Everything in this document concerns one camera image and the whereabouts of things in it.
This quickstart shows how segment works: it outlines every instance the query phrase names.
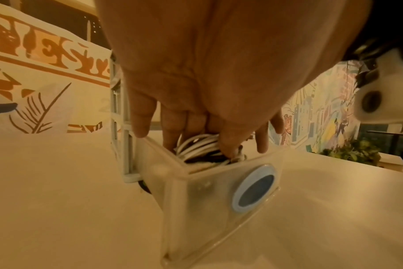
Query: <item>painted wall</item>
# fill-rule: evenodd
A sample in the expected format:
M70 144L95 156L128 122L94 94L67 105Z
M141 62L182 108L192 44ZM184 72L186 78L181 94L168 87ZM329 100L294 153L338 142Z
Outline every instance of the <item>painted wall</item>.
M354 137L359 122L353 116L355 76L360 64L339 63L300 89L282 108L285 133L270 126L277 145L319 152Z
M109 57L109 49L0 4L0 134L106 130Z

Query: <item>white table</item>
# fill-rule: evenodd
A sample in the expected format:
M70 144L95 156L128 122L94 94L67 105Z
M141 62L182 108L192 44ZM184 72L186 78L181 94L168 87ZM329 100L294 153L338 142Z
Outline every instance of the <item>white table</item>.
M282 189L198 269L403 269L403 173L289 152ZM109 138L0 138L0 269L159 269L162 212Z

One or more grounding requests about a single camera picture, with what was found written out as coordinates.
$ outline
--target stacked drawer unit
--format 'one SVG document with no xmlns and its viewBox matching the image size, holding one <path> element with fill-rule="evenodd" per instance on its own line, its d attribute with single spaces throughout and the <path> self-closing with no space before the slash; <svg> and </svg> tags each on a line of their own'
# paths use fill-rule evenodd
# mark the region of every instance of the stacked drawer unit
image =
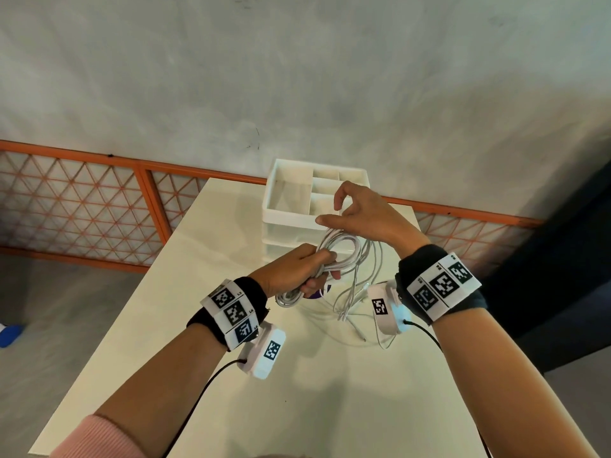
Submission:
<svg viewBox="0 0 611 458">
<path fill-rule="evenodd" d="M 263 198 L 263 261 L 271 262 L 305 242 L 317 246 L 326 228 L 316 217 L 339 214 L 352 203 L 348 197 L 341 211 L 333 209 L 333 196 L 346 180 L 369 187 L 363 169 L 276 159 Z M 353 251 L 348 241 L 334 250 L 338 260 Z"/>
</svg>

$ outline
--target hand
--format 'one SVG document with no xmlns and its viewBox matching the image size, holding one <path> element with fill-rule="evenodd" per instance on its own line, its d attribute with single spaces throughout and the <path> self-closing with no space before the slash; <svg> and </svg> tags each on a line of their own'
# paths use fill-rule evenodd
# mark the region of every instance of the hand
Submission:
<svg viewBox="0 0 611 458">
<path fill-rule="evenodd" d="M 319 215 L 316 223 L 327 228 L 345 230 L 366 239 L 385 242 L 397 251 L 401 259 L 431 243 L 377 192 L 345 181 L 335 193 L 336 211 L 341 209 L 346 196 L 352 198 L 353 204 L 342 215 Z"/>
<path fill-rule="evenodd" d="M 335 262 L 337 254 L 327 249 L 316 252 L 316 246 L 302 244 L 291 252 L 273 262 L 253 271 L 249 277 L 254 279 L 265 292 L 265 295 L 282 294 L 299 288 L 306 297 L 322 289 L 327 281 L 328 273 L 317 278 L 311 278 L 321 265 Z M 340 272 L 331 272 L 332 277 L 340 279 Z"/>
</svg>

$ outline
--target white sensor device
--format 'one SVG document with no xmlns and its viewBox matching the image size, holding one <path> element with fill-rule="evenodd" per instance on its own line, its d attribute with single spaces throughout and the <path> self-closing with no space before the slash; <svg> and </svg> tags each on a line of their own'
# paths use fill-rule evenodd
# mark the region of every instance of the white sensor device
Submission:
<svg viewBox="0 0 611 458">
<path fill-rule="evenodd" d="M 246 374 L 259 379 L 268 377 L 280 349 L 286 340 L 286 333 L 278 326 L 261 322 L 259 335 L 251 342 L 244 344 L 238 358 L 246 359 L 246 363 L 238 364 Z"/>
<path fill-rule="evenodd" d="M 395 280 L 369 286 L 367 295 L 373 305 L 373 318 L 382 334 L 396 336 L 409 329 L 403 321 L 412 321 L 411 314 L 399 299 Z"/>
</svg>

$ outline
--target wristband
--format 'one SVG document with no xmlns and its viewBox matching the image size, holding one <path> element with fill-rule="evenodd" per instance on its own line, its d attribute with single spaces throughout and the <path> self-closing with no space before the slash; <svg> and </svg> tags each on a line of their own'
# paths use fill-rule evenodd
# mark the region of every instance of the wristband
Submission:
<svg viewBox="0 0 611 458">
<path fill-rule="evenodd" d="M 427 324 L 446 313 L 486 308 L 481 283 L 456 254 L 429 244 L 399 262 L 397 290 L 402 302 Z"/>
<path fill-rule="evenodd" d="M 249 277 L 224 280 L 201 301 L 202 308 L 187 326 L 200 323 L 207 326 L 229 351 L 242 342 L 256 337 L 259 322 L 268 314 L 267 297 L 261 286 Z"/>
</svg>

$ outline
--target black wrist strap
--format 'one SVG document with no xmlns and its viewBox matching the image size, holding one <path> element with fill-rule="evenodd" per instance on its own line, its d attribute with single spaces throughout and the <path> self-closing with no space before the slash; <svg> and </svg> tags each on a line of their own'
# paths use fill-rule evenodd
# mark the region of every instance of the black wrist strap
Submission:
<svg viewBox="0 0 611 458">
<path fill-rule="evenodd" d="M 269 310 L 265 308 L 265 304 L 267 303 L 267 296 L 265 295 L 265 292 L 263 291 L 259 283 L 257 283 L 251 277 L 237 278 L 233 281 L 233 283 L 237 284 L 242 290 L 242 292 L 246 294 L 246 297 L 250 301 L 250 304 L 255 309 L 257 321 L 261 323 L 269 313 Z M 220 342 L 224 346 L 227 346 L 227 343 L 225 341 L 225 334 L 219 328 L 216 321 L 214 321 L 212 315 L 210 315 L 210 313 L 204 307 L 202 307 L 196 312 L 194 316 L 192 316 L 192 318 L 187 323 L 187 327 L 189 325 L 192 325 L 193 323 L 199 323 L 201 325 L 206 326 L 208 329 L 210 329 L 210 332 L 214 335 L 218 342 Z M 251 336 L 245 339 L 244 342 L 248 342 L 249 340 L 256 338 L 257 335 L 258 332 L 255 331 Z"/>
<path fill-rule="evenodd" d="M 401 297 L 402 302 L 416 316 L 421 318 L 426 324 L 431 325 L 431 317 L 424 309 L 416 302 L 416 300 L 406 291 L 407 286 L 411 284 L 418 276 L 427 270 L 429 267 L 437 263 L 448 253 L 441 247 L 434 244 L 427 244 L 419 248 L 416 252 L 406 257 L 399 262 L 399 273 L 396 274 L 397 292 Z M 462 302 L 455 307 L 449 309 L 447 314 L 457 311 L 467 310 L 469 308 L 488 308 L 486 300 L 481 292 L 475 291 L 466 297 Z"/>
</svg>

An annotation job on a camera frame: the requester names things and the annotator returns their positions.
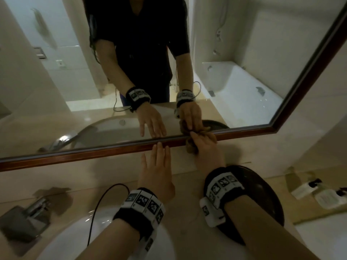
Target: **white bathtub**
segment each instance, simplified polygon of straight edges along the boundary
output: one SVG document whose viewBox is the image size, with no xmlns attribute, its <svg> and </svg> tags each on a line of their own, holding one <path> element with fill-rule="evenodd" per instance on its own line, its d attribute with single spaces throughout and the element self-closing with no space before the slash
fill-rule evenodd
<svg viewBox="0 0 347 260">
<path fill-rule="evenodd" d="M 202 92 L 229 127 L 268 124 L 283 99 L 234 62 L 202 63 Z"/>
</svg>

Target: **black shirt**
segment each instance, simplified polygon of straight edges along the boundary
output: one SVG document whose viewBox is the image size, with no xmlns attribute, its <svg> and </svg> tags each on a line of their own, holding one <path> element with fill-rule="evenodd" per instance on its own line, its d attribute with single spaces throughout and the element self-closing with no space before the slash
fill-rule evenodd
<svg viewBox="0 0 347 260">
<path fill-rule="evenodd" d="M 91 43 L 111 41 L 119 66 L 150 96 L 161 94 L 172 78 L 173 56 L 189 53 L 184 0 L 145 0 L 138 16 L 129 0 L 85 0 Z"/>
</svg>

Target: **faucet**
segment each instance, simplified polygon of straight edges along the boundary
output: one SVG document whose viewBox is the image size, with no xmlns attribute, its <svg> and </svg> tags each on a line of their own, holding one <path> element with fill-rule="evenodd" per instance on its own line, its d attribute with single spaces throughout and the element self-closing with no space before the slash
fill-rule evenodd
<svg viewBox="0 0 347 260">
<path fill-rule="evenodd" d="M 31 243 L 50 225 L 50 201 L 45 197 L 27 208 L 15 206 L 0 217 L 0 230 L 7 240 Z"/>
</svg>

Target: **light switch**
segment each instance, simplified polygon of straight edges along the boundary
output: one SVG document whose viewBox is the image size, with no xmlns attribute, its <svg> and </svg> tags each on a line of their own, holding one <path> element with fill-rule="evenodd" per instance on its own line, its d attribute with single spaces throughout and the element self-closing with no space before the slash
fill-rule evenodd
<svg viewBox="0 0 347 260">
<path fill-rule="evenodd" d="M 59 68 L 66 68 L 65 62 L 63 60 L 56 60 L 57 65 Z"/>
</svg>

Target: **hand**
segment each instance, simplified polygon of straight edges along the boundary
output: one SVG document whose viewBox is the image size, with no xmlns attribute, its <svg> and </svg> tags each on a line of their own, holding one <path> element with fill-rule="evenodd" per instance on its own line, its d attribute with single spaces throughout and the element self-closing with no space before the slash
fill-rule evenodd
<svg viewBox="0 0 347 260">
<path fill-rule="evenodd" d="M 152 138 L 160 138 L 166 136 L 166 129 L 161 119 L 161 115 L 150 103 L 145 102 L 136 110 L 138 121 L 140 122 L 140 135 L 145 135 L 145 124 L 150 131 Z"/>
<path fill-rule="evenodd" d="M 149 189 L 164 204 L 171 201 L 175 196 L 175 186 L 172 183 L 169 146 L 164 149 L 161 142 L 158 145 L 153 145 L 149 164 L 147 164 L 145 153 L 143 153 L 141 165 L 142 171 L 138 179 L 138 188 Z"/>
<path fill-rule="evenodd" d="M 218 148 L 214 134 L 206 133 L 205 136 L 201 136 L 191 132 L 190 136 L 199 150 L 195 156 L 195 165 L 205 176 L 214 169 L 226 166 L 224 154 Z"/>
<path fill-rule="evenodd" d="M 201 108 L 196 102 L 186 102 L 179 107 L 179 117 L 187 122 L 189 130 L 200 131 L 204 128 L 201 119 Z"/>
</svg>

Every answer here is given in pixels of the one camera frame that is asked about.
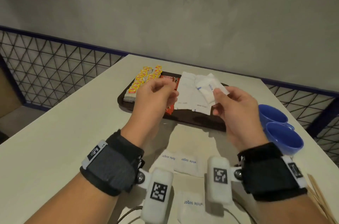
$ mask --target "tray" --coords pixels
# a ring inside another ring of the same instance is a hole
[[[175,73],[165,72],[165,71],[162,72],[162,75],[172,76],[172,77],[181,77],[180,74],[175,74]],[[130,111],[133,110],[134,103],[125,102],[124,96],[125,96],[126,90],[129,89],[129,87],[133,84],[133,82],[134,80],[118,96],[119,106]],[[211,129],[215,129],[219,131],[226,131],[224,121],[219,116],[214,116],[212,114],[206,115],[206,114],[191,111],[191,110],[174,110],[171,115],[165,114],[163,118],[175,120],[177,122],[197,125],[199,127],[211,128]]]

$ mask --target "table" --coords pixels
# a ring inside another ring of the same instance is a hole
[[[21,224],[26,221],[74,177],[84,156],[99,140],[106,139],[124,126],[130,113],[119,108],[118,95],[142,66],[157,64],[172,73],[213,73],[221,82],[247,91],[260,104],[269,104],[285,113],[305,144],[294,156],[294,161],[304,174],[310,173],[314,176],[333,214],[339,219],[337,166],[260,79],[128,55],[0,146],[2,223]],[[211,155],[221,155],[227,157],[231,163],[236,162],[237,152],[226,141],[225,133],[173,122],[163,125],[167,128],[163,129],[162,140],[156,140],[146,149],[150,171],[151,164],[157,157],[154,151],[166,146],[167,140],[167,149],[172,152],[197,152],[206,160]],[[187,175],[175,175],[173,188],[174,194],[179,190],[203,192],[204,181]],[[235,186],[235,190],[246,207],[255,211],[252,198],[244,194],[241,186]],[[122,195],[109,223],[114,223],[129,208],[142,204],[143,199],[144,193],[138,189],[134,189],[131,195]],[[228,209],[240,223],[250,223],[248,215],[235,205]],[[122,223],[128,223],[139,215],[140,211],[134,211]],[[228,213],[225,213],[224,218],[227,223],[237,223]],[[142,220],[138,219],[134,223],[142,223]],[[172,204],[168,223],[178,223],[175,203]]]

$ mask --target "cable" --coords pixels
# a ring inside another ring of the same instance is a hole
[[[233,198],[233,201],[238,204],[247,214],[248,216],[251,218],[251,220],[255,223],[255,224],[258,224],[255,219],[252,217],[252,215],[248,212],[248,210],[238,201],[236,200],[235,198]]]
[[[125,218],[128,214],[130,214],[131,212],[135,211],[135,210],[141,210],[142,206],[137,206],[134,207],[133,209],[130,209],[127,213],[125,213],[118,221],[116,224],[118,224],[120,221],[122,221],[123,218]]]

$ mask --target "forearm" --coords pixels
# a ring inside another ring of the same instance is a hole
[[[117,199],[94,187],[79,173],[25,224],[106,224]]]
[[[263,224],[329,224],[307,195],[277,202],[259,202]]]

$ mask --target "right hand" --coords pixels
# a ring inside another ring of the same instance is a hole
[[[227,138],[241,152],[268,143],[259,119],[258,102],[237,87],[225,87],[230,94],[220,89],[213,91],[215,101],[213,114],[226,124]]]

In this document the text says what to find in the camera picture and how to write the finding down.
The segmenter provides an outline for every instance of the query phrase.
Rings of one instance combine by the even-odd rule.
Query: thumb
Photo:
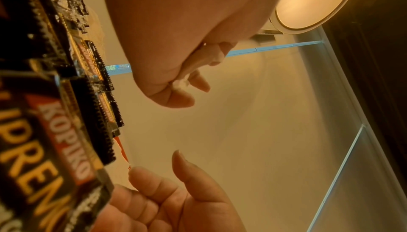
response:
[[[173,171],[195,200],[230,203],[220,185],[205,171],[187,161],[180,151],[173,154]]]

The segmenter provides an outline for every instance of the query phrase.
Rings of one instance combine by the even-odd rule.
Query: beige wall
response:
[[[126,63],[103,1],[85,2],[102,22],[106,63]],[[226,190],[248,231],[305,232],[362,123],[325,46],[236,56],[202,73],[211,92],[189,88],[196,106],[179,110],[144,97],[131,74],[112,76],[131,164],[176,180],[171,154],[181,149]],[[405,231],[369,143],[356,149],[315,231]],[[109,172],[125,184],[123,167]]]

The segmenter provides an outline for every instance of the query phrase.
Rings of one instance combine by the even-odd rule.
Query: round ceiling lamp
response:
[[[280,0],[270,20],[286,34],[310,31],[338,12],[348,0]]]

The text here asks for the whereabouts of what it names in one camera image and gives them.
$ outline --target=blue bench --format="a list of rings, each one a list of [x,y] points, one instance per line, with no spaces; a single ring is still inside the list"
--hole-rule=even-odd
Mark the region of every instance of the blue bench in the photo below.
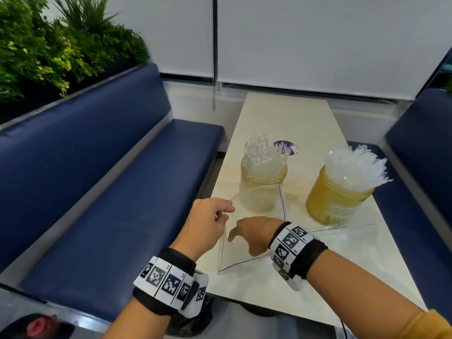
[[[451,223],[452,97],[428,89],[386,135],[387,143]],[[358,143],[349,142],[353,147]],[[367,146],[385,158],[376,145]],[[452,252],[390,162],[394,180],[375,189],[374,198],[428,308],[452,323]]]
[[[149,64],[0,131],[0,271],[169,111],[159,71]],[[114,320],[130,300],[131,281],[179,233],[222,136],[221,126],[171,120],[21,288]]]

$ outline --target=right hand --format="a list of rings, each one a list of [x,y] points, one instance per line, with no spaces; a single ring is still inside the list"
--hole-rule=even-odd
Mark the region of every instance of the right hand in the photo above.
[[[270,240],[284,220],[268,218],[266,216],[253,216],[237,222],[237,227],[231,229],[228,241],[231,242],[238,235],[248,243],[251,256],[259,256],[268,249]]]

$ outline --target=forearm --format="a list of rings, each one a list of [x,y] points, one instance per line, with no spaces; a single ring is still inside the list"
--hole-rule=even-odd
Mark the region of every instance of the forearm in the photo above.
[[[124,308],[104,339],[162,339],[170,322],[169,315],[152,313],[134,298]]]
[[[326,250],[307,281],[358,338],[395,338],[422,309],[337,253]]]

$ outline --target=table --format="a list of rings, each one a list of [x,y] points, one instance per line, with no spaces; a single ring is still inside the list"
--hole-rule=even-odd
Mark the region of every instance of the table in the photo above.
[[[282,184],[284,191],[300,205],[296,219],[289,220],[307,230],[315,229],[319,225],[304,208],[306,197],[325,164],[326,154],[347,145],[325,100],[248,93],[212,196],[230,199],[243,188],[240,162],[245,143],[252,135],[264,133],[269,142],[285,140],[298,147],[298,153],[289,157],[288,173]],[[324,230],[314,235],[425,309],[373,197],[359,208],[353,223],[361,226]],[[301,291],[294,292],[275,272],[269,257],[246,262],[246,268],[239,264],[218,274],[218,250],[219,243],[198,261],[198,269],[210,278],[208,293],[341,326],[340,319],[307,282]]]

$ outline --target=clear plastic bag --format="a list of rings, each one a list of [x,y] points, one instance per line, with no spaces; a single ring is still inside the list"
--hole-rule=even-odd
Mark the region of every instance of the clear plastic bag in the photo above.
[[[246,189],[235,194],[231,200],[234,202],[235,212],[229,214],[225,233],[220,239],[218,272],[266,255],[263,253],[257,257],[250,256],[248,243],[240,236],[235,237],[232,242],[228,241],[229,232],[236,226],[237,221],[251,216],[286,219],[285,195],[279,184]]]

=-=-=-=-=

WORK REQUEST = For the records above, state how many lines contain "device", and nothing more.

TASK RESPONSE = 2